• _What you need to do_:
When a line below contains the string "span", show that line.

• _Supplied information_:
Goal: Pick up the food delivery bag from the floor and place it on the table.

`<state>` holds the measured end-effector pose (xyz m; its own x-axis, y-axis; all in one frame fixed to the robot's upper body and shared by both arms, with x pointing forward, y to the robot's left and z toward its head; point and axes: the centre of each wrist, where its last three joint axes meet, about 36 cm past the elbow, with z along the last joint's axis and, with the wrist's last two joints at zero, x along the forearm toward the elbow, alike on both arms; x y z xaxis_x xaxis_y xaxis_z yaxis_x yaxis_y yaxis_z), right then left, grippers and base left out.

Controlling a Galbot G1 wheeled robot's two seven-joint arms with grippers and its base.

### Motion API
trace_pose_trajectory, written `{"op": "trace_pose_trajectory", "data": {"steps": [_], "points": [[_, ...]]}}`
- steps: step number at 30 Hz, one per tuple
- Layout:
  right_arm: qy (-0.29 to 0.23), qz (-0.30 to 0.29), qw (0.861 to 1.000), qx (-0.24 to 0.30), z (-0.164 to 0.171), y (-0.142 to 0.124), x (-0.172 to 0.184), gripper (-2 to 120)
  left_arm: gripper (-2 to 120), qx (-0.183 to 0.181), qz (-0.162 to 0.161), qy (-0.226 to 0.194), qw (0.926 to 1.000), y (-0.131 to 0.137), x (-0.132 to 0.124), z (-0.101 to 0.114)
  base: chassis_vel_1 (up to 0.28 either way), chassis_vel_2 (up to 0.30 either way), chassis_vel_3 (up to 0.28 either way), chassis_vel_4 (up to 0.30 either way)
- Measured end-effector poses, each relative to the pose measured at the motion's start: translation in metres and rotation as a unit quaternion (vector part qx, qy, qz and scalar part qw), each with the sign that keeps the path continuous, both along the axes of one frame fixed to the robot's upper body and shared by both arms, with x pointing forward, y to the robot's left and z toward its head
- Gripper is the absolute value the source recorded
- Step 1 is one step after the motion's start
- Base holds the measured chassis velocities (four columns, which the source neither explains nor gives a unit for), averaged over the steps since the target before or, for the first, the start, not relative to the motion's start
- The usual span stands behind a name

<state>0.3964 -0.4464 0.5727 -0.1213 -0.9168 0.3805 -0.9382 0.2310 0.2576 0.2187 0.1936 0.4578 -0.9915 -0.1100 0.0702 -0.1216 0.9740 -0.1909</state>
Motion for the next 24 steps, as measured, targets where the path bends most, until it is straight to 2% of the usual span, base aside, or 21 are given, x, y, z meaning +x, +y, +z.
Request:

• _Worked solution_:
- The usual span stands behind a name
Motion for the next 24 steps, as measured, targets where the path bends most, until it is straight to 2% of the usual span, base aside, or 21 are given, x, y, z meaning +x, +y, +z.

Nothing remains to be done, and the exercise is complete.